Below are entries. Reproduce exactly the lines between the line holding "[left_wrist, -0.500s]" and the line holding "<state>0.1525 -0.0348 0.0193", inclusive, and only those.

* * *

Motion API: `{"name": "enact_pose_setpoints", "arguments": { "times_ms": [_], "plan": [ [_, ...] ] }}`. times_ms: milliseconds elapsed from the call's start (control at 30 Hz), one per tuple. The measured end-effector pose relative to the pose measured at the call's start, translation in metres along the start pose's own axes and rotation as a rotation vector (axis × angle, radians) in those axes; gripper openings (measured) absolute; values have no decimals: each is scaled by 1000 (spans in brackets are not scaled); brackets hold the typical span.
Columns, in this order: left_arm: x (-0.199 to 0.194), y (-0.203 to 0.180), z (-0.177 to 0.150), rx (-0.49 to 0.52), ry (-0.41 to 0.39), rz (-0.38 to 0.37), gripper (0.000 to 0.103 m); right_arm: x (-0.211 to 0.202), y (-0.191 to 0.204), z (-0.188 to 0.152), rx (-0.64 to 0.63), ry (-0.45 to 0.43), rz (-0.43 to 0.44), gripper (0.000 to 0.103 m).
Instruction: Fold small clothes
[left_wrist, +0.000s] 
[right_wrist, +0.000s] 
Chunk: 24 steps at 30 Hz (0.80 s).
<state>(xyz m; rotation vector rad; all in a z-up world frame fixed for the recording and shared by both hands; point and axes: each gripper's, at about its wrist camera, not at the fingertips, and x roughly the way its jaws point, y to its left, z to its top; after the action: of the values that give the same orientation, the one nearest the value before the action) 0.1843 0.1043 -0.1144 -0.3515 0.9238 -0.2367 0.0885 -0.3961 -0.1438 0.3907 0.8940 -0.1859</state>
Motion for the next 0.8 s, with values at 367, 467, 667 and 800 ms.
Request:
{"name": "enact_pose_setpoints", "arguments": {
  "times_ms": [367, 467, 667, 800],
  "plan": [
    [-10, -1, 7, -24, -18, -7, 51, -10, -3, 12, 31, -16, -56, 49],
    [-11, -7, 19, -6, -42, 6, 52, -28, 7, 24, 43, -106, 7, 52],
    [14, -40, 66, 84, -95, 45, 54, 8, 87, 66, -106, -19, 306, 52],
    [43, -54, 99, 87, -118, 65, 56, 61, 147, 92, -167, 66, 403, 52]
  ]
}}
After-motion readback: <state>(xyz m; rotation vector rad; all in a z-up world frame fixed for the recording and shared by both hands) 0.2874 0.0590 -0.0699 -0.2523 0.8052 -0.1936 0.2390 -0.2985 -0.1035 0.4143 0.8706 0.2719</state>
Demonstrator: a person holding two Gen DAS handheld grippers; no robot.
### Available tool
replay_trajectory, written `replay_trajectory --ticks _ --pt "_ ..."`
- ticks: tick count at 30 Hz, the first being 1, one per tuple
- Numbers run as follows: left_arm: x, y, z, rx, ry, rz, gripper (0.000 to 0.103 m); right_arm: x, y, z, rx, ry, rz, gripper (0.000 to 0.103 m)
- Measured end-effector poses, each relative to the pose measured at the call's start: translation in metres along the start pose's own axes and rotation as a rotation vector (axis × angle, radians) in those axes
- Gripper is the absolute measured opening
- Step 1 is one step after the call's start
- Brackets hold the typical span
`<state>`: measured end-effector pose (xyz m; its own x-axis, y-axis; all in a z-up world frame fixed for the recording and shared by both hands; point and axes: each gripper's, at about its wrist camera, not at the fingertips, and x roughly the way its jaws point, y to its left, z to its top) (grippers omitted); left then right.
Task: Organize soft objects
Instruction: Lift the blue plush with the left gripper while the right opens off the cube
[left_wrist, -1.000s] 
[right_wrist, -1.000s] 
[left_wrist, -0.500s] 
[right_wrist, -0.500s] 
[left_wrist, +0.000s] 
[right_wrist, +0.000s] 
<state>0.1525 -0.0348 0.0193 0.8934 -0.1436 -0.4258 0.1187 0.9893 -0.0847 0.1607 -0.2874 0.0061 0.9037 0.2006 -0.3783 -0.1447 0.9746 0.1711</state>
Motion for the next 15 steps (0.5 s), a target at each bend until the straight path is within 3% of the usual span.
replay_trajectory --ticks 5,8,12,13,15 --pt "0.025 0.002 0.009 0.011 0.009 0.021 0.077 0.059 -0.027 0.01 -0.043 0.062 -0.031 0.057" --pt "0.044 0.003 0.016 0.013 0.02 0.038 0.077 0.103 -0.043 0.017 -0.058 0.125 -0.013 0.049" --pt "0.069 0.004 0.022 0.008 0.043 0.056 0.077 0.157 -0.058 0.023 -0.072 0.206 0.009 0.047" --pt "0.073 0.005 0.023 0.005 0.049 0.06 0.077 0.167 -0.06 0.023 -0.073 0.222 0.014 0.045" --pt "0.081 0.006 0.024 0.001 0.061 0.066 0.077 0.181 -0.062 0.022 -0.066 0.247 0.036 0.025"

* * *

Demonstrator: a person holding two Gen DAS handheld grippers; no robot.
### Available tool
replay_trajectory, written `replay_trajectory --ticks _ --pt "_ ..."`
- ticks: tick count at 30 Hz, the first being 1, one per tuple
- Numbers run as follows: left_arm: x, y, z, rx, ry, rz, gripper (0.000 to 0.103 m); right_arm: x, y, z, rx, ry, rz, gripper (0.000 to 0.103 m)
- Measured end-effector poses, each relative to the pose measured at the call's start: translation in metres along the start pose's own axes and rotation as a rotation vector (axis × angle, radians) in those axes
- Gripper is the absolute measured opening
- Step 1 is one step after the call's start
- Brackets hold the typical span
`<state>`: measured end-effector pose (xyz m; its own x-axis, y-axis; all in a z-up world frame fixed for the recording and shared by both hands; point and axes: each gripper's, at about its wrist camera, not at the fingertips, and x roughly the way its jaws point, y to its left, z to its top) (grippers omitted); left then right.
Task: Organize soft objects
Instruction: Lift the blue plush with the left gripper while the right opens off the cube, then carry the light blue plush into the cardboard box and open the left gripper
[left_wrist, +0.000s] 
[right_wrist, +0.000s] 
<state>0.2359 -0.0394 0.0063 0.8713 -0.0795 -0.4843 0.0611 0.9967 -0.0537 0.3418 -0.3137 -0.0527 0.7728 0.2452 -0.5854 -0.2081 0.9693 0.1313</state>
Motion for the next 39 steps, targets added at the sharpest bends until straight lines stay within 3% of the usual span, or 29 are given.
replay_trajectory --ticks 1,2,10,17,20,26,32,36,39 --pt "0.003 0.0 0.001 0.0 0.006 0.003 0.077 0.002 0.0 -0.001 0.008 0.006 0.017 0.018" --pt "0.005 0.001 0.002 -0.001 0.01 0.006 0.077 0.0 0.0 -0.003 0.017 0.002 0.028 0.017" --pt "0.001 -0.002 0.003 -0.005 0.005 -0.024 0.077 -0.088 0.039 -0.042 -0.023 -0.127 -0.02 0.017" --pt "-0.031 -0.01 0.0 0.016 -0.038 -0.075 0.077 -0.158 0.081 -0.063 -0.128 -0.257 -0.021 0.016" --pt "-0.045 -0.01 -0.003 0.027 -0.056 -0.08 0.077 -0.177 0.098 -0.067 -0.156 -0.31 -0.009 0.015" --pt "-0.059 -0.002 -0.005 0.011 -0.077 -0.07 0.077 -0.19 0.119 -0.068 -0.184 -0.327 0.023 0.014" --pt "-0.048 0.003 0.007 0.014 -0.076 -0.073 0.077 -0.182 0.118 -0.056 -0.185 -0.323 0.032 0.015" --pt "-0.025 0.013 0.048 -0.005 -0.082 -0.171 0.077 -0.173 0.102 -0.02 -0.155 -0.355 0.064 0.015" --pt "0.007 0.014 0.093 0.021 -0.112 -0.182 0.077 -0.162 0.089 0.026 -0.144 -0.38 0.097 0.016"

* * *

• _SOLUTION TO THIS EXERCISE_:
[left_wrist, -0.500s] 
[right_wrist, -0.500s] 
[left_wrist, +0.000s] 
[right_wrist, +0.000s] 
<state>0.1525 -0.0348 0.0193 0.8934 -0.1436 -0.4258 0.1187 0.9893 -0.0847 0.1607 -0.2874 0.0061 0.9037 0.2006 -0.3783 -0.1447 0.9746 0.1711</state>

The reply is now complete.